Supplied material ::

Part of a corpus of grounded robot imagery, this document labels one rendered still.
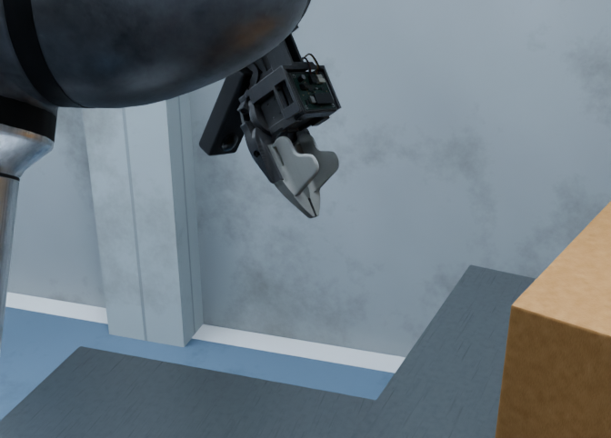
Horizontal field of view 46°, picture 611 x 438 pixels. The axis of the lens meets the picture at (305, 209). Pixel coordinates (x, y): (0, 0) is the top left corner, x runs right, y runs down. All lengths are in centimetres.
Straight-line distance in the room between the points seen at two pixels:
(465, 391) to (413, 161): 133
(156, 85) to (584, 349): 41
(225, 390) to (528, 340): 49
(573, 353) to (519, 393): 7
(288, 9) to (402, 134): 187
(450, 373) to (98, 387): 48
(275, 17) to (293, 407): 67
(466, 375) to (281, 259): 154
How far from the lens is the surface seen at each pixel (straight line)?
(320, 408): 97
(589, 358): 63
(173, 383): 103
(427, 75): 219
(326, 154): 79
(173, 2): 34
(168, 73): 35
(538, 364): 65
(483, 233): 232
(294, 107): 75
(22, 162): 40
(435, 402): 99
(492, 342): 113
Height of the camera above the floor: 142
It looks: 22 degrees down
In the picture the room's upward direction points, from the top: straight up
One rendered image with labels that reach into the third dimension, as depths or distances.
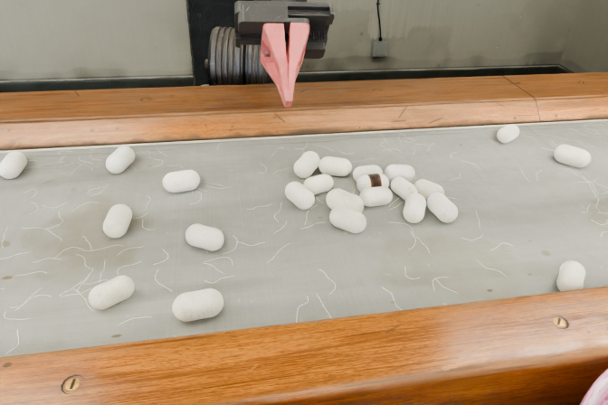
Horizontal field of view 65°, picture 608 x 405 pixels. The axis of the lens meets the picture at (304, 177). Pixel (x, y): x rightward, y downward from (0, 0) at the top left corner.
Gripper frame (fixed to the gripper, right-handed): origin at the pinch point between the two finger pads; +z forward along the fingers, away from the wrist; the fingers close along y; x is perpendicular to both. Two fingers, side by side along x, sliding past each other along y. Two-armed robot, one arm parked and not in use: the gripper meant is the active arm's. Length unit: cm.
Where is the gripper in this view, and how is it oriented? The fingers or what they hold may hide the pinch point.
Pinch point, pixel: (288, 97)
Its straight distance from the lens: 49.4
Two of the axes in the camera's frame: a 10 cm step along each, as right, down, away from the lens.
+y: 9.9, -0.3, 1.4
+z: 0.7, 9.5, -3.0
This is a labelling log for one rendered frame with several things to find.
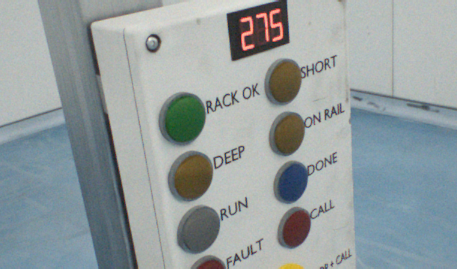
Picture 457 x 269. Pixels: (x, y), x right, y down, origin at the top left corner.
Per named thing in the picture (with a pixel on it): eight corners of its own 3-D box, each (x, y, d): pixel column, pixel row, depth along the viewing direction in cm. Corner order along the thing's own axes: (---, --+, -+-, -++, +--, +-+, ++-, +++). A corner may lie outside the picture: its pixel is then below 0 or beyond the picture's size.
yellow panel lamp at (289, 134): (309, 148, 39) (307, 109, 38) (280, 161, 38) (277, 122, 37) (301, 145, 40) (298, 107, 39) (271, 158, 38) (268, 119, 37)
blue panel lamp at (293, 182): (312, 195, 41) (310, 159, 40) (284, 210, 39) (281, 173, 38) (304, 191, 41) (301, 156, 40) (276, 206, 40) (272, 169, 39)
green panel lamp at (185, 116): (211, 135, 34) (205, 90, 33) (172, 151, 32) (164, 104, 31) (203, 132, 34) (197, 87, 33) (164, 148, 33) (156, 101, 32)
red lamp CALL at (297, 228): (315, 239, 42) (313, 205, 41) (288, 255, 41) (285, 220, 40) (307, 235, 43) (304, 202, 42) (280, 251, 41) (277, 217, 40)
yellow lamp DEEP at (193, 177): (218, 190, 35) (212, 149, 34) (181, 208, 33) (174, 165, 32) (210, 187, 35) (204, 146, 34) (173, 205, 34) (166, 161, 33)
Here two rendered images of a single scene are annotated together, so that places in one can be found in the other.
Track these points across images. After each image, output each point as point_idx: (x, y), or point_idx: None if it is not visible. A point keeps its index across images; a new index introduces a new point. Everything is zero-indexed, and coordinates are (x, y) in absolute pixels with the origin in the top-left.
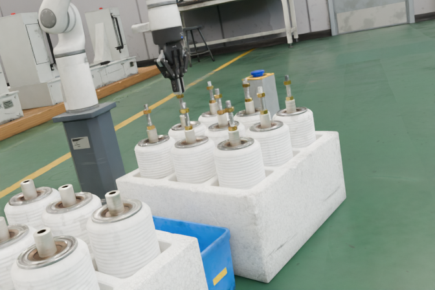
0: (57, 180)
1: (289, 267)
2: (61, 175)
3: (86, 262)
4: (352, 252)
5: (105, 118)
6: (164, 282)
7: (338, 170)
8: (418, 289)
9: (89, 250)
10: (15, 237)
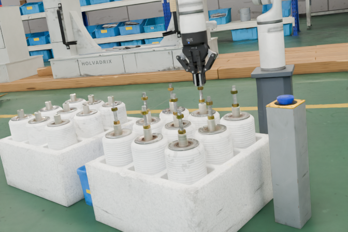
0: (330, 116)
1: (106, 228)
2: (344, 114)
3: (33, 130)
4: None
5: (272, 82)
6: (42, 158)
7: (187, 227)
8: None
9: (77, 135)
10: (61, 112)
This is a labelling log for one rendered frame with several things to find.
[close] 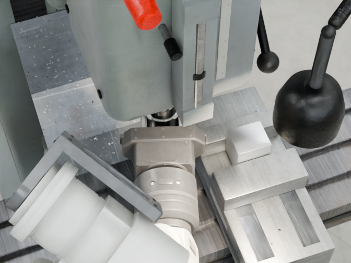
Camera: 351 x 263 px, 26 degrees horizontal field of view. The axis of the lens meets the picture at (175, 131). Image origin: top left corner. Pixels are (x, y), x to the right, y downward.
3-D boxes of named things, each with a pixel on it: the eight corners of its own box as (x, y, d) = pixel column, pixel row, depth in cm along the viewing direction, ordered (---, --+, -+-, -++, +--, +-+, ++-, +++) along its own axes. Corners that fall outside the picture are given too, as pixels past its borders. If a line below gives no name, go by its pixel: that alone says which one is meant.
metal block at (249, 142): (268, 163, 131) (271, 144, 126) (235, 173, 130) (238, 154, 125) (256, 140, 134) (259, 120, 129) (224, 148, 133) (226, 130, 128)
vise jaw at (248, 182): (305, 187, 129) (309, 175, 126) (223, 212, 127) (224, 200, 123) (291, 158, 133) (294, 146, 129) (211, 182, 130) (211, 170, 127)
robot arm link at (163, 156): (207, 117, 108) (213, 190, 101) (205, 154, 116) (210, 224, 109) (118, 120, 107) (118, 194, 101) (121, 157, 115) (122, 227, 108)
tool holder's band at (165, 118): (139, 111, 111) (139, 107, 110) (162, 93, 113) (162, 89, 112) (161, 130, 109) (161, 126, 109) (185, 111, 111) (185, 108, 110)
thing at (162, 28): (183, 59, 80) (183, 50, 79) (170, 62, 80) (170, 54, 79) (163, 19, 83) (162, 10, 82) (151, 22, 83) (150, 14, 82)
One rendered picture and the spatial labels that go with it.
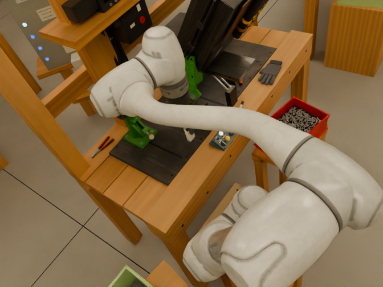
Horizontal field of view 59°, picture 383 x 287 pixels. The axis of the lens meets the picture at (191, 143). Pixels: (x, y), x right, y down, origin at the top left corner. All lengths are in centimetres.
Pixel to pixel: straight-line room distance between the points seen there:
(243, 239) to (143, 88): 46
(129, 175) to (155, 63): 91
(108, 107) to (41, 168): 254
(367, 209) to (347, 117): 238
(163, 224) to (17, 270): 166
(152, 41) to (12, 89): 73
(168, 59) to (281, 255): 58
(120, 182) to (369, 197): 128
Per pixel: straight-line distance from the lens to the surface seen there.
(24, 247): 300
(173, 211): 152
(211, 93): 194
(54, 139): 166
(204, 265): 115
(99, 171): 182
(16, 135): 389
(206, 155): 165
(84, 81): 178
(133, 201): 163
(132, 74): 89
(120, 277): 142
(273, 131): 73
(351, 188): 66
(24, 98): 152
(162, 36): 91
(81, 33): 148
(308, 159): 68
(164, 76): 94
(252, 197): 119
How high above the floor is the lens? 219
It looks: 49 degrees down
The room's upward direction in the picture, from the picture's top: 18 degrees counter-clockwise
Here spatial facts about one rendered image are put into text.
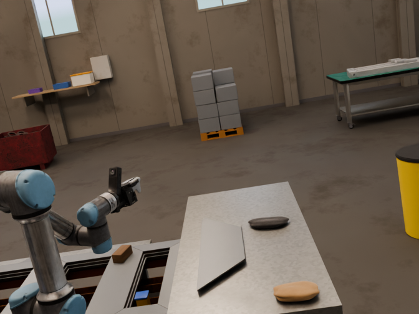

Instructions for the task :: This calls for each record above to be set down exactly, with the images skipped.

Answer box ::
Part of a corpus of grounded robot imagery, this document labels one rendered still.
Horizontal field of view 46°, picture 611 x 438 pixels. The axis of the lens meets the picture at (305, 209). Pixel coordinates (x, y): (0, 0) is the top left corner, x runs right, y runs down. All lengths are in centimetres.
Straight-line distance in the room between the points seen at two pixels:
(465, 391) to (413, 161): 133
(156, 85) to (584, 349): 41
(225, 390) to (528, 340): 49
(573, 353) to (519, 393): 7
(288, 9) to (402, 134): 187
(450, 373) to (98, 387): 48
(275, 17) to (293, 407): 67
(466, 375) to (281, 259): 154
How far from the lens is the surface seen at each pixel (straight line)?
(320, 408): 97
(589, 358): 63
(173, 383): 103
(427, 75): 219
(326, 154): 79
(173, 2): 34
(168, 73): 35
(538, 364): 65
(483, 233): 232
(294, 107): 75
(22, 162): 40
(435, 402): 99
(492, 342): 113
Height of the camera above the floor: 142
It looks: 22 degrees down
In the picture the room's upward direction points, from the top: straight up
One rendered image with labels that reach into the third dimension, as depths or distances.
Horizontal field of view 65°, picture 608 x 405 pixels. The axis of the lens meets the picture at (304, 177). Pixel (x, y): x rightward, y downward from (0, 0) at the top left corner.
Gripper frame (fixed to the gripper, right-handed): origin at the pinch point between the two finger pads; +z forward along the fingers, away from the wrist; the fingers close along y; x is perpendicular to both. Two fingers, side by side along x, sliding past each other along y. Two-armed robot, one arm parked and not in use: the gripper meant is the active arm's. Length unit: cm.
Where is the gripper in this view, and how is it oriented? The fingers or what they hold may hide the pinch point.
Pinch point, pixel: (288, 97)
Its straight distance from the lens: 49.4
Two of the axes in the camera's frame: a 10 cm step along each, as right, down, away from the lens.
+y: 9.9, -0.3, 1.4
+z: 0.7, 9.5, -3.0
This is a labelling log for one rendered frame with several things to find.
Picture 457 x 269. Pixels: (x, y), x right, y down, origin at the top left corner.
Per named thing in the picture (with a pixel on it): eight corners of its own 3-D box, each (x, y, d): pixel column, pixel row, depth along the viewing direction in cm. Corner order along the thing's own axes: (---, --+, -+-, -++, +--, +-+, ++-, +++). A corner may lie outside the picture: its pixel is then below 0 or beyond the picture's size.
yellow panel lamp at (289, 134): (309, 148, 39) (307, 109, 38) (280, 161, 38) (277, 122, 37) (301, 145, 40) (298, 107, 39) (271, 158, 38) (268, 119, 37)
blue panel lamp at (293, 182): (312, 195, 41) (310, 159, 40) (284, 210, 39) (281, 173, 38) (304, 191, 41) (301, 156, 40) (276, 206, 40) (272, 169, 39)
green panel lamp at (185, 116): (211, 135, 34) (205, 90, 33) (172, 151, 32) (164, 104, 31) (203, 132, 34) (197, 87, 33) (164, 148, 33) (156, 101, 32)
red lamp CALL at (297, 228): (315, 239, 42) (313, 205, 41) (288, 255, 41) (285, 220, 40) (307, 235, 43) (304, 202, 42) (280, 251, 41) (277, 217, 40)
yellow lamp DEEP at (193, 177): (218, 190, 35) (212, 149, 34) (181, 208, 33) (174, 165, 32) (210, 187, 35) (204, 146, 34) (173, 205, 34) (166, 161, 33)
Here two rendered images of a single scene are annotated together, so that places in one can be found in the other.
Track these points across images. After each image, output each point as point_idx: (x, y), or point_idx: None if it is not visible. A point keeps its index across images; a new index introduces a new point. Everything is zero-indexed, and coordinates are (x, y) in absolute pixels with the origin in the top-left.
0: (57, 180)
1: (289, 267)
2: (61, 175)
3: (86, 262)
4: (352, 252)
5: (105, 118)
6: (164, 282)
7: (338, 170)
8: (418, 289)
9: (89, 250)
10: (15, 237)
0: (330, 116)
1: (106, 228)
2: (344, 114)
3: (33, 130)
4: None
5: (272, 82)
6: (42, 158)
7: (187, 227)
8: None
9: (77, 135)
10: (61, 112)
This is a labelling log for one rendered frame with several things to find.
[close] 
Camera: 351 x 263 px, 26 degrees horizontal field of view. The axis of the lens meets the picture at (175, 131). Image origin: top left corner. Pixels are (x, y), x to the right, y downward.
3-D boxes of named things, each with a pixel on it: the eight corners of its own box as (x, y, d) = pixel column, pixel row, depth in cm along the viewing direction, ordered (---, --+, -+-, -++, +--, +-+, ++-, +++) along its own axes. Corners that fall outside the picture are given too, as pixels past its borders. If a line below gives no name, go by its pixel: that alone says which one is meant.
metal block at (249, 142): (268, 163, 131) (271, 144, 126) (235, 173, 130) (238, 154, 125) (256, 140, 134) (259, 120, 129) (224, 148, 133) (226, 130, 128)
vise jaw at (248, 182): (305, 187, 129) (309, 175, 126) (223, 212, 127) (224, 200, 123) (291, 158, 133) (294, 146, 129) (211, 182, 130) (211, 170, 127)
robot arm link at (163, 156): (207, 117, 108) (213, 190, 101) (205, 154, 116) (210, 224, 109) (118, 120, 107) (118, 194, 101) (121, 157, 115) (122, 227, 108)
tool holder's band at (165, 118): (139, 111, 111) (139, 107, 110) (162, 93, 113) (162, 89, 112) (161, 130, 109) (161, 126, 109) (185, 111, 111) (185, 108, 110)
thing at (162, 28): (183, 59, 80) (183, 50, 79) (170, 62, 80) (170, 54, 79) (163, 19, 83) (162, 10, 82) (151, 22, 83) (150, 14, 82)
One rendered picture and the spatial labels that go with it.
Horizontal field of view 59°, picture 383 x 287 pixels. The axis of the lens meets the picture at (191, 143). Pixels: (x, y), x right, y down, origin at the top left corner. All lengths are in centimetres.
Pixel to pixel: straight-line room distance between the points seen there:
(243, 239) to (143, 88): 46
(129, 175) to (155, 63): 91
(108, 107) to (41, 168): 254
(367, 209) to (347, 117): 238
(163, 224) to (17, 270): 166
(152, 41) to (12, 89): 73
(168, 59) to (281, 255): 58
(120, 182) to (369, 197): 128
Per pixel: straight-line distance from the lens to the surface seen there.
(24, 247): 300
(173, 211): 152
(211, 93): 194
(54, 139): 166
(204, 265): 115
(99, 171): 182
(16, 135): 389
(206, 155): 165
(84, 81): 178
(133, 201): 163
(132, 74): 89
(120, 277): 142
(273, 131): 73
(351, 188): 66
(24, 98): 152
(162, 36): 91
(81, 33): 148
(308, 159): 68
(164, 76): 94
(252, 197): 119
How high above the floor is the lens? 219
It looks: 49 degrees down
The room's upward direction in the picture, from the picture's top: 18 degrees counter-clockwise
Here spatial facts about one rendered image are put into text.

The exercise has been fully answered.